• PROBLEM TO SOLVE:
Range to reproduce from the entries below: the line with "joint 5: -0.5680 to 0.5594", the line with "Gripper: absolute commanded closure", and every line in between. Give them exactly and give nothing else.

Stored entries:
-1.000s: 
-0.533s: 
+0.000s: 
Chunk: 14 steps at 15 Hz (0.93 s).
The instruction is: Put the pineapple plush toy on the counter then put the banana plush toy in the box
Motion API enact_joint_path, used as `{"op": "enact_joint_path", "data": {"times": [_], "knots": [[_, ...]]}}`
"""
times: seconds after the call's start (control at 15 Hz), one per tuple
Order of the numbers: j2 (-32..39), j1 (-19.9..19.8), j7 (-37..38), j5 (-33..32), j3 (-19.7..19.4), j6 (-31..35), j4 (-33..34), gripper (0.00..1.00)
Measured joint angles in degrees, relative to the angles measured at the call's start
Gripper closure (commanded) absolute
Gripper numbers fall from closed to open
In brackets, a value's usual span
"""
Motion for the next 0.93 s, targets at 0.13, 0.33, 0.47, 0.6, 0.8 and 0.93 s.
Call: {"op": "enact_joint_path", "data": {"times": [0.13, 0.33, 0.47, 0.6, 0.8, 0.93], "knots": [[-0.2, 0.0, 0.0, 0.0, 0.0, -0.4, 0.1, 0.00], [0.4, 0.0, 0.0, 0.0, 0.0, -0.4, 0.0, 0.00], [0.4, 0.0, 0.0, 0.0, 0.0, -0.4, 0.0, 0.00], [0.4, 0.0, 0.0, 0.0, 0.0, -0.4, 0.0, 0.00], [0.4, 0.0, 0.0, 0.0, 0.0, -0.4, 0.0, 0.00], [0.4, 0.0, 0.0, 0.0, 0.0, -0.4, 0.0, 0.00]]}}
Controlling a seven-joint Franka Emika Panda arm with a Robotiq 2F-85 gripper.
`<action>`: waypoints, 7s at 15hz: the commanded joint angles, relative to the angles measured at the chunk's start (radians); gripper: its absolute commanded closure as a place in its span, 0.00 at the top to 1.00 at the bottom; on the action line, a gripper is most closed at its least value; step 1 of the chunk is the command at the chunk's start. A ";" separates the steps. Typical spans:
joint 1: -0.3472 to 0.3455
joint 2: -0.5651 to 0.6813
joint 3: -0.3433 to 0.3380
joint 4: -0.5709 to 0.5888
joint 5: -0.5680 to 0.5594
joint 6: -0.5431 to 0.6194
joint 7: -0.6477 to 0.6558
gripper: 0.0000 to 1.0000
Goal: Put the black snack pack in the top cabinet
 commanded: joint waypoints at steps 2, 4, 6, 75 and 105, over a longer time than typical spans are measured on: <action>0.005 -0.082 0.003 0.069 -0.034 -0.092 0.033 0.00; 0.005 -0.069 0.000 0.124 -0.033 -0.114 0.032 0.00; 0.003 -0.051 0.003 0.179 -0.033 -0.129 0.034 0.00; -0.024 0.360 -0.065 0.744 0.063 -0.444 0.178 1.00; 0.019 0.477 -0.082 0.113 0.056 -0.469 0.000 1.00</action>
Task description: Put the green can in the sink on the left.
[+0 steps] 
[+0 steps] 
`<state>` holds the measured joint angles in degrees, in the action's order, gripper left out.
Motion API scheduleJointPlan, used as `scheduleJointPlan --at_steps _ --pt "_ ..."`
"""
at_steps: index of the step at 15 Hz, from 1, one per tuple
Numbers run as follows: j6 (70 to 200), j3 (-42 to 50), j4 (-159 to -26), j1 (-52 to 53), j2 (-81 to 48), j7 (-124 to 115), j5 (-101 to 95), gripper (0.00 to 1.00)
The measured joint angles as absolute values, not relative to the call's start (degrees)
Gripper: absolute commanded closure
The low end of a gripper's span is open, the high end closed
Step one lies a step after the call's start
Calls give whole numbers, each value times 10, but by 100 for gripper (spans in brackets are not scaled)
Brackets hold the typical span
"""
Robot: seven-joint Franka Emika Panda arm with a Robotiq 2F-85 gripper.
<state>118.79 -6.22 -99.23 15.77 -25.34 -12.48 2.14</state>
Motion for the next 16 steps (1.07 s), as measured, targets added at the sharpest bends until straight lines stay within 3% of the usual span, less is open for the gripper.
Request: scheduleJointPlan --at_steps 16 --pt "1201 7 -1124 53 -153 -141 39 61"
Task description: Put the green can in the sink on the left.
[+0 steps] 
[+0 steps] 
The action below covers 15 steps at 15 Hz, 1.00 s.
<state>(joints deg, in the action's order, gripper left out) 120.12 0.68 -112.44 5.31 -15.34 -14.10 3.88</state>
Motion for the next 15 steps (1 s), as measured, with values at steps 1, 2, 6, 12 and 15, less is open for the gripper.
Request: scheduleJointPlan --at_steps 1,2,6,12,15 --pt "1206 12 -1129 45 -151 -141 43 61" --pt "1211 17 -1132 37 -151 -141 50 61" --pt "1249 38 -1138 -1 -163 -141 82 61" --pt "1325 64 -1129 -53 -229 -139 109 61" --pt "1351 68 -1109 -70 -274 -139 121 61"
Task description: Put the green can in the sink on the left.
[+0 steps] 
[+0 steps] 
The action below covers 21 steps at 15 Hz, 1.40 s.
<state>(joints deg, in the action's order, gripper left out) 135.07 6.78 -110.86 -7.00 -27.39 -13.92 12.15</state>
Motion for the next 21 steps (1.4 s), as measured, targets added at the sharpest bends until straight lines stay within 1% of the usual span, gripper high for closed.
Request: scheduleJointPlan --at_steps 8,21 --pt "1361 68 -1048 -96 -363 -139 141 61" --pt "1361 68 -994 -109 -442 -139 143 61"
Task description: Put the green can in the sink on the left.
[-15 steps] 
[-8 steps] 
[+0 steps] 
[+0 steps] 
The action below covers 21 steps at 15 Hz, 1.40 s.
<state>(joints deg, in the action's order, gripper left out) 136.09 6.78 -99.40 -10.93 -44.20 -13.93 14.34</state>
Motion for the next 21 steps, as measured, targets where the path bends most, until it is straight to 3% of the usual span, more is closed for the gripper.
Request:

• FINISHED EXERCISE:
joint 5: -0.5680 to 0.5594
joint 6: -0.5431 to 0.6194
joint 7: -0.6477 to 0.6558
gripper: 0.0000 to 1.0000
Goal: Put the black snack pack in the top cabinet
 commanded: joint waypoints at steps 2, 4, 6, 75 and 105, over a longer time than typical spans are measured on: <action>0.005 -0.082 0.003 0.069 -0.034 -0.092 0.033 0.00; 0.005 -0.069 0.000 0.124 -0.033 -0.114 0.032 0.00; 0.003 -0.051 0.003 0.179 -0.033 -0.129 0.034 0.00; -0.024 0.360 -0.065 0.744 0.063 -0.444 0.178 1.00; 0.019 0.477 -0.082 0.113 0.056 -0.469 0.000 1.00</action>
Task description: Put the green can in the sink on the left.
[+0 steps] 
[+0 steps] 
`<state>` holds the measured joint angles in degrees, in the action's order, gripper left out.
Motion API scheduleJointPlan, used as `scheduleJointPlan --at_steps _ --pt "_ ..."`
"""
at_steps: index of the step at 15 Hz, from 1, one per tuple
Numbers run as follows: j6 (70 to 200), j3 (-42 to 50), j4 (-159 to -26), j1 (-52 to 53), j2 (-81 to 48), j7 (-124 to 115), j5 (-101 to 95), gripper (0.00 to 1.00)
The measured joint angles as absolute values, not relative to the call's start (degrees)
Gripper: absolute commanded closure

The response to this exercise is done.